### What this task involves
The lines from the one with "Q: I'd like you to find the white glass" through the last line below are to be copied exactly; no other lines are to be returned.

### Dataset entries
────────────────

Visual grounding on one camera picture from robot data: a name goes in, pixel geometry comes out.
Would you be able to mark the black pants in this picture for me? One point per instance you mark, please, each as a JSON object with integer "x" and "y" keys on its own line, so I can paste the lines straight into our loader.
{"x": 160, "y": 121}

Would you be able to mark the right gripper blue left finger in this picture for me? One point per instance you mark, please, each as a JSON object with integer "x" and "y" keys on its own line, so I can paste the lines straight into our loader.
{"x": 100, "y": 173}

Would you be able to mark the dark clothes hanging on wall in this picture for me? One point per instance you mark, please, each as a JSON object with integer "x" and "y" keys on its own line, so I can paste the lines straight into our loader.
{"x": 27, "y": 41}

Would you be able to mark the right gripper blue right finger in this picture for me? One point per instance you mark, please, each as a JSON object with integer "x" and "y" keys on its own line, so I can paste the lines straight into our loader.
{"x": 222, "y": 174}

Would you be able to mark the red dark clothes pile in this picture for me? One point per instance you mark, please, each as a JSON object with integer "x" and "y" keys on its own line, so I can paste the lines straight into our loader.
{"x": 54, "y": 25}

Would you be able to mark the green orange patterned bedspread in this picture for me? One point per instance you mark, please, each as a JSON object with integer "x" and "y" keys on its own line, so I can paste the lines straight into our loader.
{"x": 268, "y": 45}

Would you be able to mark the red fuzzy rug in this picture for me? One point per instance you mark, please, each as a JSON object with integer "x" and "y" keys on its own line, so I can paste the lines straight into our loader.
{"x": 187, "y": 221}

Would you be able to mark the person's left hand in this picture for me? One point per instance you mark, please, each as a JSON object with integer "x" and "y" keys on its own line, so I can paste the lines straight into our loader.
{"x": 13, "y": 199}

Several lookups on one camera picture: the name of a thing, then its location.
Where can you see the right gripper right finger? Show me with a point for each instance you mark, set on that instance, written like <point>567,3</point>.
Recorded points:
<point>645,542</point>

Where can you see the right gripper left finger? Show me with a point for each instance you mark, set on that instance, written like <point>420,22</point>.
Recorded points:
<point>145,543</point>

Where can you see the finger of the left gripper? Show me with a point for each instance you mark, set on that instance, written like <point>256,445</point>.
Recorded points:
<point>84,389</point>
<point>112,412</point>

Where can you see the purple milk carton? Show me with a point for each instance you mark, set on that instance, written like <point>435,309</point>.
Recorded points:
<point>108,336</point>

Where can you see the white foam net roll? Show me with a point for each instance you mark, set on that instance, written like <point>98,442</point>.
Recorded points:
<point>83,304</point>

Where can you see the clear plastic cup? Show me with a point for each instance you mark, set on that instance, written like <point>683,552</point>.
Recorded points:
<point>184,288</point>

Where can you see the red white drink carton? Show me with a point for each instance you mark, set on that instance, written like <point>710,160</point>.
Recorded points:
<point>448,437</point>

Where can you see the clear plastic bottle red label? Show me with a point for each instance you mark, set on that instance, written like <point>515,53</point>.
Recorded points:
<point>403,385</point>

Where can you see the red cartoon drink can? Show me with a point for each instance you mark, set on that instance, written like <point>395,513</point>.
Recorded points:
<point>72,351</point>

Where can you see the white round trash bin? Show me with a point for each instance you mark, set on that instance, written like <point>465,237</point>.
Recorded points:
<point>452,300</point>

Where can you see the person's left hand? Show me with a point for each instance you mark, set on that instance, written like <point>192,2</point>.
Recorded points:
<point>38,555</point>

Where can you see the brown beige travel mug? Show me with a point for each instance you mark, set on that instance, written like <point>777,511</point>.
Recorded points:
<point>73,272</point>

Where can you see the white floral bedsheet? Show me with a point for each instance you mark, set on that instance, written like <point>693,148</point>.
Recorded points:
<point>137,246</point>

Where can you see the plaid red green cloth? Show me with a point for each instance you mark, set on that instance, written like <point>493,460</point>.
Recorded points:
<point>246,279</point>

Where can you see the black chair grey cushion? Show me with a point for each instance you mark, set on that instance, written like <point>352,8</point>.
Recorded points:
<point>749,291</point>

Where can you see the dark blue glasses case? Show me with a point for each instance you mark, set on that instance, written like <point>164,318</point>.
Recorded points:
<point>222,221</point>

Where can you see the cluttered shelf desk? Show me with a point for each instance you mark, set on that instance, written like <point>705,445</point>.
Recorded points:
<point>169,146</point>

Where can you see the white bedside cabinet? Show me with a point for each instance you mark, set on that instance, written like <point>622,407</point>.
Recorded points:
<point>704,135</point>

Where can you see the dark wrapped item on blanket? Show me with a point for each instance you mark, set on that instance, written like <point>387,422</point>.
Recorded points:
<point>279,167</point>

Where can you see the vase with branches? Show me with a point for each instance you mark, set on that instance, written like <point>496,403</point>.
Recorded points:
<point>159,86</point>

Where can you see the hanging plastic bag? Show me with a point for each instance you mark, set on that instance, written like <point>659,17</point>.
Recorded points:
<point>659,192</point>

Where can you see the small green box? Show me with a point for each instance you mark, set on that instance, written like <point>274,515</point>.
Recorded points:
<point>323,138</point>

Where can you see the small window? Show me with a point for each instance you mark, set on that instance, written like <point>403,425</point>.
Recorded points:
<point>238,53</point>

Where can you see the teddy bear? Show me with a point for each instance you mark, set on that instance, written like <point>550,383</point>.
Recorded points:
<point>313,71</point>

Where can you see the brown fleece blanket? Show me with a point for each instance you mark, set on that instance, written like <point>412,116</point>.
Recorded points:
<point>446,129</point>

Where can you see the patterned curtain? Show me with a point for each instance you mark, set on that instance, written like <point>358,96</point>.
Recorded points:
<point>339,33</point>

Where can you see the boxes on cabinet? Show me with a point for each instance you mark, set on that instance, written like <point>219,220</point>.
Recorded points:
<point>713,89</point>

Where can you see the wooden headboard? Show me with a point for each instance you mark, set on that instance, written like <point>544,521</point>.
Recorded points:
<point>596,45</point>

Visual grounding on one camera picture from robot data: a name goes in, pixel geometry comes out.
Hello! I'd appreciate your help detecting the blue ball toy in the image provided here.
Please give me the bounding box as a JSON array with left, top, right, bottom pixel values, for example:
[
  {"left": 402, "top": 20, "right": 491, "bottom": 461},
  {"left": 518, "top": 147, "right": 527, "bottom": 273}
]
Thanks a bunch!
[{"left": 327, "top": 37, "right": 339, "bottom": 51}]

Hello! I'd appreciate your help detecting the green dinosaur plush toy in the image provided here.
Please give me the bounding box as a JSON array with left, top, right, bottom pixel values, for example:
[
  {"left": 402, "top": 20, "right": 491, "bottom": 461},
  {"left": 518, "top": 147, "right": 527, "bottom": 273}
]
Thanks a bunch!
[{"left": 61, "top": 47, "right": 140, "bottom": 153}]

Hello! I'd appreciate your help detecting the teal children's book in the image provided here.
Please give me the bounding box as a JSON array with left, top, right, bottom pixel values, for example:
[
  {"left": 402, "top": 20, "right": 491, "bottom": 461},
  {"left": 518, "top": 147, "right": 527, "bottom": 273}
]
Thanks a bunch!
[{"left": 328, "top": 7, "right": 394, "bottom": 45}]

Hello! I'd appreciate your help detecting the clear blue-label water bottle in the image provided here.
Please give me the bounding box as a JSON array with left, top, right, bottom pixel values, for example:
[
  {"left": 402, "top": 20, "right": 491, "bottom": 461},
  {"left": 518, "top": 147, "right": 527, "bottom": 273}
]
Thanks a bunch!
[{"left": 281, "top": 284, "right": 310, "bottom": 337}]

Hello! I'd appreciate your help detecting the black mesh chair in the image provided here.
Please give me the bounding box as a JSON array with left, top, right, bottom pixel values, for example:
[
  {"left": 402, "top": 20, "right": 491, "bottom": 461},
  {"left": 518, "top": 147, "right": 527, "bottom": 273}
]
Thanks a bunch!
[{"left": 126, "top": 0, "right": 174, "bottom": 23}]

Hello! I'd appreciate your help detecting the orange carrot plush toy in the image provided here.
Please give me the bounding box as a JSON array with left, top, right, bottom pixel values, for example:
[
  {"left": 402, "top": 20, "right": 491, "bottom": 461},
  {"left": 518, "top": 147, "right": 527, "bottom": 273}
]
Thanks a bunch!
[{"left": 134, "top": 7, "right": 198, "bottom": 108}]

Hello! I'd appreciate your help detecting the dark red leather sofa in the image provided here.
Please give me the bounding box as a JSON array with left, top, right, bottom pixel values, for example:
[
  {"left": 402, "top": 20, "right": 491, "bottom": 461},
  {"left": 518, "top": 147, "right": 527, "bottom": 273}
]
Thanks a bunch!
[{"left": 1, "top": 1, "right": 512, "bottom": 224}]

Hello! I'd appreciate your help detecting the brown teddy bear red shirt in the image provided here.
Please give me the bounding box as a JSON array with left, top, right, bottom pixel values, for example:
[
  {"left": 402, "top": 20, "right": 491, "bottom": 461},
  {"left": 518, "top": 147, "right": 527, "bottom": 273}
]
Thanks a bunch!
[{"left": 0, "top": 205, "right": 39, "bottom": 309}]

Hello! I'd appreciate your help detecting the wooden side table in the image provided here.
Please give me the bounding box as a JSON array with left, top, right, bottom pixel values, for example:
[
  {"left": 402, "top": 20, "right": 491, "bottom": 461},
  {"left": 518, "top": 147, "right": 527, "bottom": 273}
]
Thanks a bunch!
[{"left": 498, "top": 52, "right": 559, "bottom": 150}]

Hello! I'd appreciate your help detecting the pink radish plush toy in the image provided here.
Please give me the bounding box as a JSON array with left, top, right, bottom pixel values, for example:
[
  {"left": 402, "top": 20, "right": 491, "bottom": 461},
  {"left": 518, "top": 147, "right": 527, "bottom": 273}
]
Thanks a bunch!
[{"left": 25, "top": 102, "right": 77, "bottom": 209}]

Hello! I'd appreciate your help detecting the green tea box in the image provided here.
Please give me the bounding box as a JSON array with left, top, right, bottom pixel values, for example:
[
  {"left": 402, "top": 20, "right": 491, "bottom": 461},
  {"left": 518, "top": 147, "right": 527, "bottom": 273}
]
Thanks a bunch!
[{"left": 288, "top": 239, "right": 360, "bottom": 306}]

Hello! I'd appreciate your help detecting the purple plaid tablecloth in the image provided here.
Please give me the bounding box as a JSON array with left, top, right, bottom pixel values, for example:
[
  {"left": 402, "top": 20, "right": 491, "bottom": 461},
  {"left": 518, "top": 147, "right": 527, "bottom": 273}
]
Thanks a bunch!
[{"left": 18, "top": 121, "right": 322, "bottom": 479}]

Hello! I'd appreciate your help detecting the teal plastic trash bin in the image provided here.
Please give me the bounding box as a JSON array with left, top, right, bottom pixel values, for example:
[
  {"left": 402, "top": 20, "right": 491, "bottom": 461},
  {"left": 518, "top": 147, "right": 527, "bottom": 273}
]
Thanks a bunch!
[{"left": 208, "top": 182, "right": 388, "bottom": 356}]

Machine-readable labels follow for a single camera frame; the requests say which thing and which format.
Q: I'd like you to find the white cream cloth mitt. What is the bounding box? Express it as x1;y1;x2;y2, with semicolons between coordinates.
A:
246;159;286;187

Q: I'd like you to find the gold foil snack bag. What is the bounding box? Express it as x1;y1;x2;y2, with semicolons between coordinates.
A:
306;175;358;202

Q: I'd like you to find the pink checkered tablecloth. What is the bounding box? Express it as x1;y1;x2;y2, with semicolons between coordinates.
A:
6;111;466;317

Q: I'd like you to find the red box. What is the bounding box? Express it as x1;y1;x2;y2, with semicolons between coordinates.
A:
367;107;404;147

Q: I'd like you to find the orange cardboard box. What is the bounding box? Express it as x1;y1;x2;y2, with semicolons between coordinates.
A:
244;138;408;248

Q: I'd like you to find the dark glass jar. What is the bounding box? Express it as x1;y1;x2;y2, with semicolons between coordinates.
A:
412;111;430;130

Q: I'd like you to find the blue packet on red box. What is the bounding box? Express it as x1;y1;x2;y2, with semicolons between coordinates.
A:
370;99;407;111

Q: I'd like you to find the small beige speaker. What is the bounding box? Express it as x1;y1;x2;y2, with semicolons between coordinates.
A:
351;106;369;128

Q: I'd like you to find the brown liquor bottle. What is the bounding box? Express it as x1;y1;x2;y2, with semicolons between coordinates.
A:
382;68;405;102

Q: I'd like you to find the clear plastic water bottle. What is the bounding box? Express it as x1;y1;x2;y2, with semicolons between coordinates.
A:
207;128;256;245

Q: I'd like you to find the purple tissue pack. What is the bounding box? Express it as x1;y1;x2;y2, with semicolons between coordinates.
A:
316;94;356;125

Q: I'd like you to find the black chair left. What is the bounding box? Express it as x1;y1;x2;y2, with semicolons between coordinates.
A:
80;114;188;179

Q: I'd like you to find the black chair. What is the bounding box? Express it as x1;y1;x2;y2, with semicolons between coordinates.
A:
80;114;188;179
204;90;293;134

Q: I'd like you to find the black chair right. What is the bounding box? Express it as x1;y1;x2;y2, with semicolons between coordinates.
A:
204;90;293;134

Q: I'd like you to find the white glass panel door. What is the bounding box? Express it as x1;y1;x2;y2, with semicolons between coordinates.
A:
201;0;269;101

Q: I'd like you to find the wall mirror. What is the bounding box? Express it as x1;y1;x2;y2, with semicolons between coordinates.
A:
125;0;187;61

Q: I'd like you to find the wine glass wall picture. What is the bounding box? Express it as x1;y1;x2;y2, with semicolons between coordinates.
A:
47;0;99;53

────────────────

### Reply
Q: I'd like you to find the white glass panel door. What is the bounding box? Express it as x1;y1;x2;y2, with semicolons between coordinates.
A:
201;0;269;101

Q: I'd like you to find the wall mirror. What is the bounding box? Express it as x1;y1;x2;y2, with semicolons between coordinates.
A:
125;0;187;61

Q: I'd like you to find the wine glass wall picture. What is the bounding box? Express it as x1;y1;x2;y2, with semicolons between coordinates.
A:
47;0;99;53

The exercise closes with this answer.